Redundancy: When Too Much is Just Right

Redundancy is indispensable in the world of information technology. Of course, redundancy is not welcome in every aspect of life. If your company doesn’t need you anymore and makes you “redundant”, you’ll have to look for another job. Poorly written text may be credited to the Department of Redundancy Department. The concept of redundancy is that there is too much, an excess, more than is needed, a superfluity, a superabundance. But in information technology or aviation engineering, that can be a very good thing.

Failure Is an Option

A Boeing 747 can fly safely on a single engine.  So why did company engineers put four of them on the airplane?  Just in case. Before June 24, 1982, aviation experts believed that there was a ridiculously low chance that all four engines on a Boeing 747 could fail simultaneously. But that’s exactly what happened when, at 37,000 feet over the Indian Ocean, a British Airways flight lost all four engines and continued for 80 nautical miles in unpowered flight before the engines restarted. The culprit was volcanic ash.

“Redundancy is the single most important engineering tool for designing, implementing, and – importantly – proving reliability in all complex, safety-critical technologies.”

The story is recounted in a fascinating technical paper about redundancy in engineering written by John Downer and published in May 2009. The paper is called “When Failure is an Option: Redundancy, reliability and  regulation in complex technical systems”, and it is well worth reading.
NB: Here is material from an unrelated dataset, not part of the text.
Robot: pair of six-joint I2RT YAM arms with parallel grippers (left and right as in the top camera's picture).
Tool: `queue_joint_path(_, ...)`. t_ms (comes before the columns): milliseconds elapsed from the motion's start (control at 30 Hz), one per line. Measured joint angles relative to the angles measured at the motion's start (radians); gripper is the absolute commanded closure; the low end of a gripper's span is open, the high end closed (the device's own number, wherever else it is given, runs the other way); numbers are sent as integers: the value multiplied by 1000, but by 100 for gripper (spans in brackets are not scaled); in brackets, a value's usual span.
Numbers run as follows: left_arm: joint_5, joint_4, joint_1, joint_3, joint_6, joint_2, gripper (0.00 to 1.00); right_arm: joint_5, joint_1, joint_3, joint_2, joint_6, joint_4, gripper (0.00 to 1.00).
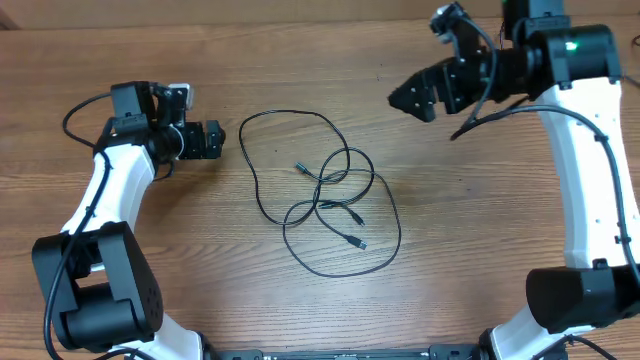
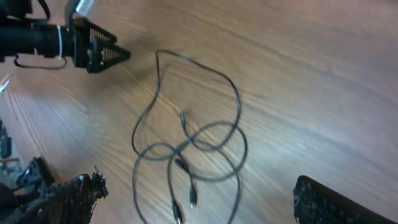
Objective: Untangle cables
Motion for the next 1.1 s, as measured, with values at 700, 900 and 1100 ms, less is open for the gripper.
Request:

Downer says that “redundancy is the single most important engineering tool for designing, implementing, and – importantly – proving reliability in all complex, safety-critical technologies”. He tells how the computing pioneer Jon von Neumann discussed the idea in his writings in 1956. And he quotes Yale sociology Charles Parrow, who wrote:  “Two engines are better than one; four better than two.”

Any IT professional should be happy when a backup component takes over after the primary one fails. That means that the redundant system is doing its job. As Downer explains, “An element is redundant if it contains backups to do its work if it fails; a system is redundant if it contains redundant elements.” But as in the case of the 1982 Boeing 747 flight, even that may not be enough.

Single Points of Failure

Redundant systems may be all the rage in the world of IT, but a design that contains a single point of failure is anathema. A single point of failure (SPOF) means that an entire system can go down if that one element of the system fails. The concept is commonly bandied about in IT circles, but it’s just as applicable to any engineered system.

If you are in an airplane that has only one engine and that engine dies, you’re in real trouble. The same applies to an IT system without redundancy. Techopedia explains it this way: “Highly reliable systems are designed without SPOFs. This means that failure of a component, system or site does not halt system or operational functions.”

“Highly reliable systems are designed without SPOFs.”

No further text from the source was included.